FrequencyDeviation (screenforall array)

real

The aim frequency which was chosen by HPS for the screen (and all the others in the same set of screens). The nominal frequency for the screen is adjusted to this deviated frequency according to the limits permitted by HPS parameters. Choosing a slightly different frequency allows more accurate angles to be produced in a reasonable amount of memory, thereby reducing moiré. Each color’s frequency may then differ slightly from this aim frequency, by a tolerance given by the ScreenFrequencyAccuracy system parameter.

For non-HPS spot function screens, this is the same as the Frequency. For other types of screens, this is set to a constant, 60.0.

FrequencyAccuracy (screenforall array)

real

For spot function screens, the amount by which the frequency achieved for the screen (ActualFrequency) differs from the deviated frequency, or for non-HPS screens, the requested frequency. For other types of screens, this is 0.0.

AngleAccuracy (screenforall array)

real

For spot function screens, the amount by which the angle achieved for the screen (ActualAngle) differs from the angle requested. For other types of screens, this is 0.0. For HPS, it should be a very small magnitude number.

HalftoneType (screenforall array)

integer

If the screen is a threshold screen this is returned as 3, if a spot function screen as 1, if a modular screen as 100, if a tile screen as 116. A screen mix (type 1009) returns 3 or 1, depending on the base screen of the mix.

This is not the same as how the screen was originally expressed in PostScript language or PDF, so it would never be 4 or 6, for example, if the original screen were specified in a HalftoneType 4 or 6 dictionary.

HalftoneModule (screenforall array)

string

For a modular screen, this is the name of the screening module, otherwise null.

HalftoneName (screenforall array)

name

A name by which the screen is known. Anonymous screens return the name Unknown. The name of a screen is determined by (a) whether it matches a built-in named spot function (such as Euclidean), or (b) whether the halftone dictionary defining the screen (if any) supplied a name for the screen in the HalftoneName key.

HalftoneColor (screenforall array)

name

The colorant for which the screen was being applied. When Duplicate is false, only one of the colorant for which the screen is being used is listed; which one is arbitrary.

ScreenIndex (screenforall array)

integer

This number is used to identify different screens within RLE output, enabling an RLE backend to do its screening according to the job or the RIP configuration, where that has been set to override. See RLE documentation for details.

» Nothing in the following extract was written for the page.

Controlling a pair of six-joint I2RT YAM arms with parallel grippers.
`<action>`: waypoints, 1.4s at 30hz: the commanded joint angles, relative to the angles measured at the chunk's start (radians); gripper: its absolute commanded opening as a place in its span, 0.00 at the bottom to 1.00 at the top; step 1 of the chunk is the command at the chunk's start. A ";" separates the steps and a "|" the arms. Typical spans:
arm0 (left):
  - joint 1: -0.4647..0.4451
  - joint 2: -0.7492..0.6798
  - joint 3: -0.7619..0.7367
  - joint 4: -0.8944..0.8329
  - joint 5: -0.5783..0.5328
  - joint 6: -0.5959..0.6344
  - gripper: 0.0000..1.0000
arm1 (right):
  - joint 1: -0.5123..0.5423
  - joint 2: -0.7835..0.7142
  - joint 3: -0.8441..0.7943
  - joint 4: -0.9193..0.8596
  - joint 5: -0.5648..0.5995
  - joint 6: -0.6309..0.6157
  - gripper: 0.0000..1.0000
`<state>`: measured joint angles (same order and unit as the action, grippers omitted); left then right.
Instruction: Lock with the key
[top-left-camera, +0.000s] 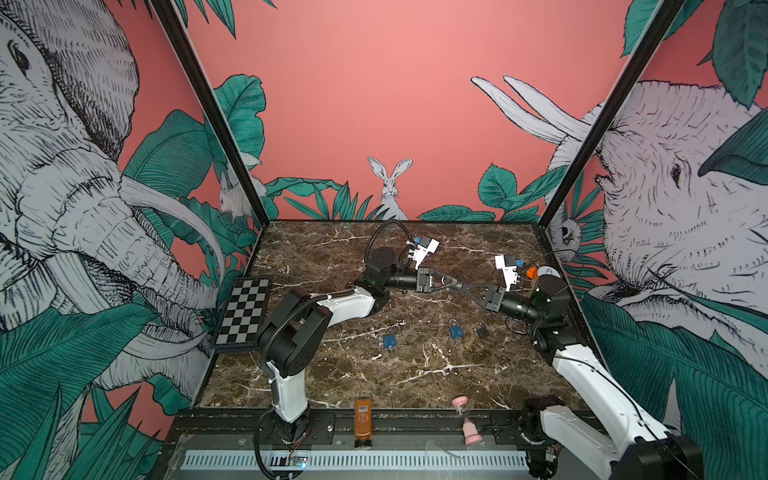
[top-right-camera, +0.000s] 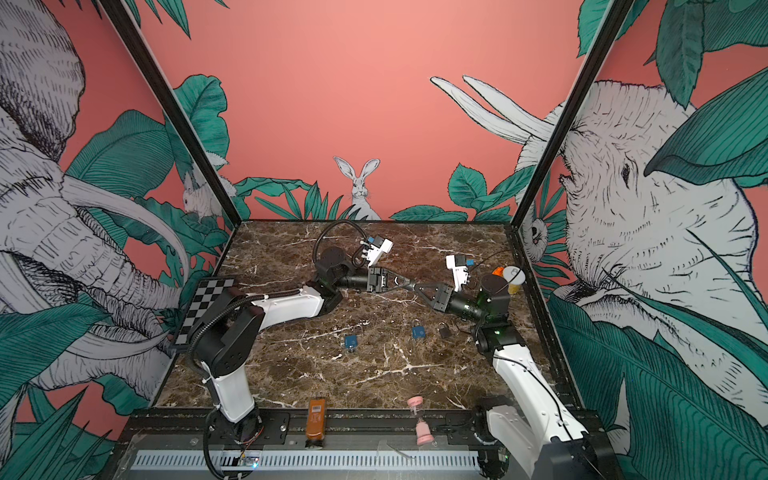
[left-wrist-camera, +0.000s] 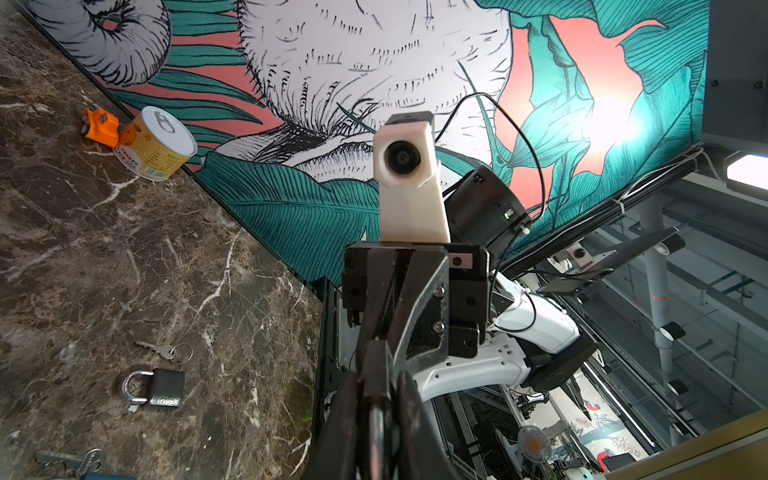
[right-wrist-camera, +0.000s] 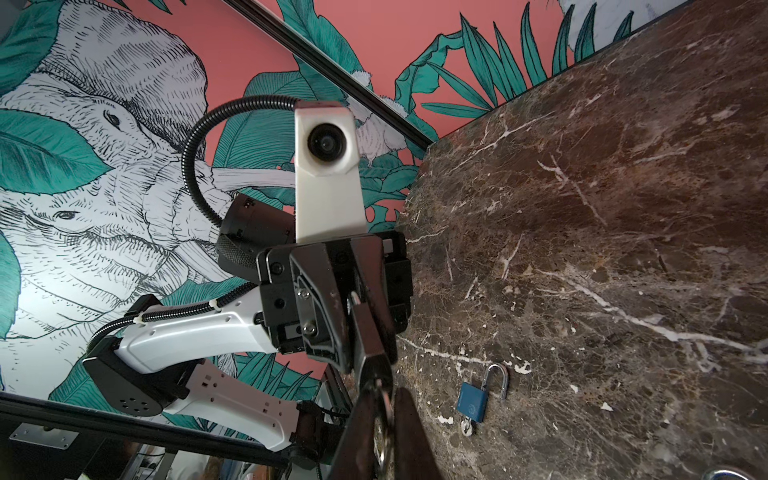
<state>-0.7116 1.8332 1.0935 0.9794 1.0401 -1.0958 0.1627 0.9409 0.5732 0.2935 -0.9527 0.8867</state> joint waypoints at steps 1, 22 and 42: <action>0.004 -0.025 0.013 0.054 0.014 0.009 0.00 | -0.006 0.005 -0.012 0.081 -0.005 0.012 0.07; 0.069 0.056 -0.007 0.409 0.000 -0.271 0.00 | -0.016 -0.106 -0.059 0.041 -0.030 -0.100 0.00; -0.019 0.082 0.283 -1.718 -0.379 1.253 0.00 | 0.104 -0.085 -0.206 -0.160 0.482 -0.098 0.00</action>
<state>-0.7044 1.8881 1.3666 -0.4583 0.6254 -0.0780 0.2173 0.8425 0.3908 0.1066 -0.6140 0.7856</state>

RLE is only available with the Harlequin Core.

ColorIndex (screenforall array)

integer

A number corresponding to the HalftoneColor name. 0, 1, 2, and 3 are for Cyan and Red and Gray, Magenta and Green, Yellow and Blue, and Black respectively (according to whether the device color space is DeviceCMYK, DeviceRGB or DeviceGray). Spot colors are represented by higher numbers; and -1 represents the Default screen (as supplied in a type 5 halftone dictionary).